2952-05-21 – Tales from the Service: The Advance on the Ridge 


The attack proceeded just before dawn, precisely as command had instructed, but the sun was already poking its limb above the horizon before the enemy had any inkling of it. With the whole company crawling up the ridge using the gulch in Sergeant Helen Keir’s squad sector, it was something of a miracle that nobody forgot themselves, stood up, and tripped the sensors on the ridgetop.  

Fortunately, Nate had not sent another team to finish the sensor post which an overnight artillery shot masked by a ranging pattern had destroyed. Probably, their commander had sent the replacement work team to another spot along the line to avoid letting his enemies learn of their “accidental” good fortune. 

When the whole company was lurking among the boulders, and Lieutenant Barden had returned from crawling forward as far as he dared on personal reconnaissance, the word was whispered down the line: prepare to attack. The last hundred meters to the top of Ortberg Ridge was a bitter no-man's-land of broken stone in which nobody could move without being noticed, so the element of surprise would be quickly lost the moment the company started its final advance. Weapons trained on positions far below would take a few moments to re-aim against closer targets, but those few moments would have to be enough. 

Helen, her back pressed to the same boulder she’d used for cover the previous afternoon, felt all the tension of the last twelve hours weighing on this moment. She had done all she could to provide Barden’s attack with some faint hope of success. She could do no more but lead her squad from the front, and trust that someone would take her place when she went down. 

Barden held up his hand from his position behind a rock-pile near Helen. He couldn’t send radio transmissions until after the attack started, but he’d carried his high-power comms pack all the same. The company’s tiny battery of rocket artillery carriers was already instructed to counter-fire any heavy weapons that revealed themselves, and hopefully the swarm of recon drones the company was prepared to release into the sky would draw the fire of most of the lighter emplacements.  

Despite these precautions, Helen knew her own chances of survival, and those of any other member of the unit, were slim.

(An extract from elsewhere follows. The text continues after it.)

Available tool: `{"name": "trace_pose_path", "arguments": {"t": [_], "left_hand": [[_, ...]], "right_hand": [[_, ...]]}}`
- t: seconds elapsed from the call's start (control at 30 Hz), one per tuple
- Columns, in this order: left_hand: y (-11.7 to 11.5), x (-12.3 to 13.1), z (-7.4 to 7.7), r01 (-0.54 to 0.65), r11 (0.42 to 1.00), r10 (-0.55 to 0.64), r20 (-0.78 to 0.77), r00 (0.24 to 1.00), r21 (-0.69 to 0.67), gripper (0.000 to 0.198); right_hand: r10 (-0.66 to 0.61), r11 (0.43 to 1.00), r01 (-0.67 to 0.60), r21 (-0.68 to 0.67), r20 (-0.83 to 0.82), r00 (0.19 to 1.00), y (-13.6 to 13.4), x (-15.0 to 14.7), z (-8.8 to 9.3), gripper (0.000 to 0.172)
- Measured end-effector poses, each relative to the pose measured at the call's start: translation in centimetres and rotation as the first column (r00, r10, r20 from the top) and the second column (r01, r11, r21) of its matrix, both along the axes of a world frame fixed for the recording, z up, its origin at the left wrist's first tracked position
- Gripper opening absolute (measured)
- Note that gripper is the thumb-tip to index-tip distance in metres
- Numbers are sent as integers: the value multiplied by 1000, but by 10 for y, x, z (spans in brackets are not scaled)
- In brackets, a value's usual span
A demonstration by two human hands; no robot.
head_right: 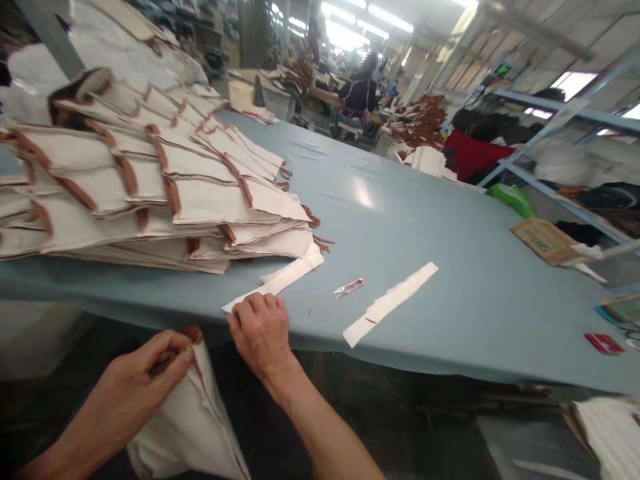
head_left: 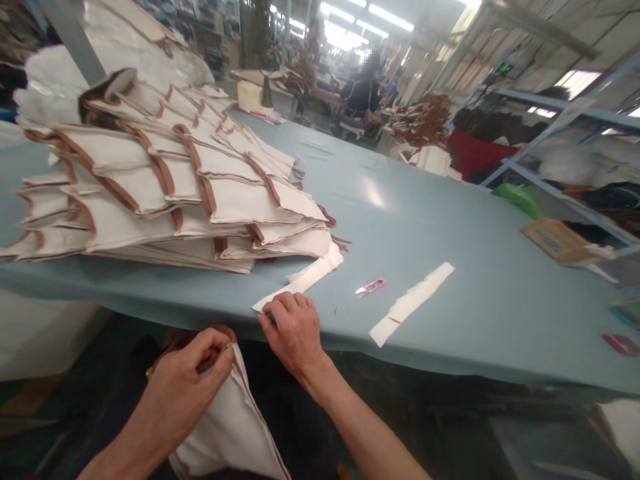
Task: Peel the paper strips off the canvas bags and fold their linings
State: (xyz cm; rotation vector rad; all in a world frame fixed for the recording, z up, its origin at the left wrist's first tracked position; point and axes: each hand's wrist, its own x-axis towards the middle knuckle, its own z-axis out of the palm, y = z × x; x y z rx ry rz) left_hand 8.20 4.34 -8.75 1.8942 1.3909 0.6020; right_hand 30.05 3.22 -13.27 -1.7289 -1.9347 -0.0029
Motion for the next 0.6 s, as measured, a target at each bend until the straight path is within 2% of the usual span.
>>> {"name": "trace_pose_path", "arguments": {"t": [0.17, 0.33, 0.47, 0.53, 0.6], "left_hand": [[6, 11, -2, -64, 998, 64, -9, 998, -19, 38], [12, 30, -2, -4, 1000, 4, -7, 1000, -20, 47], [14, 34, -6, 0, 999, 0, -12, 1000, -34, 43], [14, 31, -10, -14, 999, 13, -17, 1000, -52, 40], [13, 27, -14, -27, 997, 25, -26, 999, -67, 38]], "right_hand": [[-28, 997, 23, -69, -70, 997, 1, 5, 12, 18], [-40, 991, 28, -130, -93, 995, 5, 11, 18, 23], [12, 989, -22, -145, -73, 997, 3, 13, 17, 12], [40, 990, -43, -137, -30, 999, 0, 11, 16, 26], [42, 991, -39, -125, 17, 999, -2, 8, 14, 27]]}}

She’d known the low odds of ever seeing Berkant again when she’d signed up for a unit deploying into Sagittarius, but now that those odds were compressed into a single moment, she was terrified. Not terrified of dying, not quite – she was afraid that when everyone else rose to the attack, she would remain there, catatonic. She’d seen it happen to better troopers than herself more than once. The psych-warfare squints claimed that their screening and mental health schemes prevented nine out of ten psychological casualties, but that was no consolation to anyone who’d seen the other one. 

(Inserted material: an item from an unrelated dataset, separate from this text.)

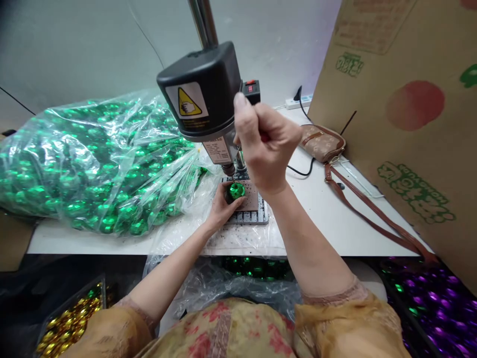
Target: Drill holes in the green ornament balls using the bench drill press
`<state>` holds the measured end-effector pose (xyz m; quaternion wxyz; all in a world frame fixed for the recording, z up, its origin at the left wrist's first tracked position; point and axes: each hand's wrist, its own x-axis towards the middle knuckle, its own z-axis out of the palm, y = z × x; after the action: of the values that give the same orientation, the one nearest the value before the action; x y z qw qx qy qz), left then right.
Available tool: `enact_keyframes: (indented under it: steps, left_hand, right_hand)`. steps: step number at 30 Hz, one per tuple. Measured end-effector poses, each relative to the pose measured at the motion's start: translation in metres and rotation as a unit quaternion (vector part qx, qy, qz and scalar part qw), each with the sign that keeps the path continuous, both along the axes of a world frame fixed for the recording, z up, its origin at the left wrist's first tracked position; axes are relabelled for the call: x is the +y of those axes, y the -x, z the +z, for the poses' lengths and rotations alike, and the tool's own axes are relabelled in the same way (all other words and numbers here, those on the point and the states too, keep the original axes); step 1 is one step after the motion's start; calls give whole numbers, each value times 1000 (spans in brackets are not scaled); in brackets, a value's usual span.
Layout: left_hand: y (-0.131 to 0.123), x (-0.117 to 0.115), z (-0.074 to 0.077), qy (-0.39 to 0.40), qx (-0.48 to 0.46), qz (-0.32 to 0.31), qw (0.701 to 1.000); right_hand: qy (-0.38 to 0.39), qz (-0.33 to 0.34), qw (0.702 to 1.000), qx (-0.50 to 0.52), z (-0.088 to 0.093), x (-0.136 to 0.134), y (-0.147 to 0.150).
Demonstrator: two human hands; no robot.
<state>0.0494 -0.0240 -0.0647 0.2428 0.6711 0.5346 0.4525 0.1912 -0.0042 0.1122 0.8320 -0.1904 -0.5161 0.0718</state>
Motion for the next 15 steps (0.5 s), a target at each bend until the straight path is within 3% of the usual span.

Barden’s hand fell to his side – the signal to begin the attack. As one, nearly two hundred volunteers hefted their weapons and ran out from their concealed positions, while scores of drones buzzed into the air over their heads. 

Something roared overhead and collided with the ridgetop, blasting dirt a plume of dirt and rocks high into the sky. It was only then that Helen realized that she had stood with the others, and was several paces up-hill from her hiding place. That was encouraging, especially since she wasn’t dead. 

Helen now keyed on her radio; stealth was long gone. “Take that impact crater. The dust will cover our advance.” She was surprised at how calm her voice sounded. Even now, the crack and hiss of laser fire scoring the rocks was all around. 

Helen nearly tripped over a trio of troopers who had taken cover and were firing blindly up at the ridge-line. Smacking one on the helmet, she got them to their feet and led them onward. They weren’t from her squad, but the other sergeants would understand, in such a mixed-up situation. 

Another object roared into impact with the ridge-top just as one of the men beside Helen staggered and crumpled to the dirt. She left him where he lay and kept going. The only hope any of them had was to silence the guns on Ortberg Ridge, now only a few dozen meters away. 


Sergeant Keir survived the assault on the ridge uninjured, and was notable for commanding a squad with more troopers in it after the fighting than before. The extras proved to be stragglers from another squad, and her people did suffer two wounded and one killed, but her leadership was, by all accounts, commendable. 

As her honesty regarding her mental state just prior to the attack probably indicates, Keir requested transfer to a rear-area unit shortly after the planet was declared secure.  

According to FVDA analysis, a non-commissioned officer is only capable of perhaps two to four weeks of total sustained combat in a six-month period before they become a breakdown risk. Some might find this figure incredible, but I have read five of these stories for every one that is published, and I find it only too realistic. Unfortunately, there is rarely a good way of cycling out NCOs every month during an extended operation, and most of them would refuse these rotations even if offered. 

A note on last week’s outage: the raid on the Hypercast relay chain was apparently conducted by a small Incarnation force moving fast. Confederated first response forces never sighted the fleeing raiders. Seventh Fleet has taken measures to harden the relay network against this sort of attack in the future, but we can expect additional attempts to disrupt connectivity across the Gap.